Il est révélateur que la séquence de la Karmann Ghia que Tarantino tournait, si vous la regardez au début de « Kill Bill Vol. 2 », soit un écho délibéré de la conduite nocturne à travers la pluie de Janet Leigh dans « Psychose ». La Marion Crane de Leigh était, bien sûr, en route pour le massacre, et la Fiancée de Thurman est confrontée à des terreurs presque aussi extrêmes, même si, contrairement à Marion, elle retourne la situation et en triomphe. Mais le parallèle fait ressortir le côté Old Hollywood sous-jacent de Tarantino. Dans l’interview de Thurman avec Dowd, on raconte que, pendant le tournage, c’est Tarantino, hors caméra, qui lui crachait dessus (à la place du personnage de Michael Madsen) ou qui faisait semblant de l’étrangler, tout comme c’est Hitchcock qui tenait le couteau pendant certaines mises en scène de la douche de « Psychose ». Dans cette optique, l’incident de la voiture de « Kill Bill » soulève la question suivante : Tarantino, comme Hitchcock, s’est-il senti comme s’il avait en quelque sorte le droit de soumettre ses acteurs aux tourments – ou, dans ce cas, aux risques – qu’il choisissait, le tout au service des dieux du cinéma ?
C’est une question à laquelle seul Tarantino peut répondre, et j’espère vraiment qu’il le fera.
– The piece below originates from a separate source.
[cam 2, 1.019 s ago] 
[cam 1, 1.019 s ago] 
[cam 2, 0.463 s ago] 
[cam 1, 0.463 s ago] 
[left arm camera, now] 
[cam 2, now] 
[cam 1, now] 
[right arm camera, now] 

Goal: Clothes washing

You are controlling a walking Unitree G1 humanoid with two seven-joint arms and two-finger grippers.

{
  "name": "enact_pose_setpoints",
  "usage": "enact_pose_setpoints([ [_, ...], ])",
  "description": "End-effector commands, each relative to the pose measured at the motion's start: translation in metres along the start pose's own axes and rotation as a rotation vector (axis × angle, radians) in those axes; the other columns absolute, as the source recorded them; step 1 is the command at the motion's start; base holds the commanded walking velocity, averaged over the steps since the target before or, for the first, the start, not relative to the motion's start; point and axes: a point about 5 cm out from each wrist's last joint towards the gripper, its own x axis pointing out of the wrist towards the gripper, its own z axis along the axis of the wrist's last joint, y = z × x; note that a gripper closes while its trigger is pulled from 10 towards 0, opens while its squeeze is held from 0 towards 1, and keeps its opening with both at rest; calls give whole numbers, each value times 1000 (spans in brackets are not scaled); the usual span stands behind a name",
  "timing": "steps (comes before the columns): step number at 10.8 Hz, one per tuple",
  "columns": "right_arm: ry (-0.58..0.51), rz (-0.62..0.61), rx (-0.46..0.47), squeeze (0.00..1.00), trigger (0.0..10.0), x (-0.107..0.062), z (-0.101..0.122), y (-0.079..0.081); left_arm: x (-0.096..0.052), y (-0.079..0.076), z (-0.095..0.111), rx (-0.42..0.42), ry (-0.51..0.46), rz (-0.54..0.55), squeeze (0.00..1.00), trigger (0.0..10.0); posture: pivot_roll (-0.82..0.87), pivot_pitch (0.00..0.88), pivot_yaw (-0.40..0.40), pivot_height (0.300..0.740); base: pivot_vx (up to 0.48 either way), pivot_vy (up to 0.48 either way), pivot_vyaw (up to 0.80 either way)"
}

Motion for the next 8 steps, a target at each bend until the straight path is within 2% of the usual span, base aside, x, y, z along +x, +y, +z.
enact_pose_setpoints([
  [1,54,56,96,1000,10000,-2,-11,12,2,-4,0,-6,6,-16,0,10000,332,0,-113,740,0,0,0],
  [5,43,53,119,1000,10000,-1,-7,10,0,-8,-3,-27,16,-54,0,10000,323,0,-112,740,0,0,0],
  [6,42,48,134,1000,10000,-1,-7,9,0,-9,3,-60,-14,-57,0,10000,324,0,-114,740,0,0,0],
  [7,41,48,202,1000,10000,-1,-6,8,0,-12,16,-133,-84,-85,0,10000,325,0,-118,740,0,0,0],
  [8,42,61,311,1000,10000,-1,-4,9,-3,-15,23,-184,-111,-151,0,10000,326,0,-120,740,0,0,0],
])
Le fait que Thurman ait senti qu’elle ne pouvait pas dire non à Tarantino est l’aspect le plus douloureux de cette histoire. On peut voir comment le fait de refuser de monter dans cette voiture aurait signifié, pour elle, le renversement de toute la structure du pouvoir en place. Et cela commence à sembler très familier. Pourtant, ce qui s’est passé sur le tournage de « Kill Bill » soulève des questions qui dépassent les paramètres de #MeToo : combien de fois, sur le tournage d’un film, ce genre de risque se produit-il ? Et dans quelle mesure cela concerne-t-il les femmes plutôt que les hommes ? Ces questions commenceront à trouver des réponses dans les jours à venir. Mais pour l’instant, on ne peut s’empêcher de penser que l’incident de « Kill Bill » représente une affirmation, et une mise au pas, d’une culture de la testostérone et du droit au scandale. Même – ou surtout – si elle ne se considère pas comme telle.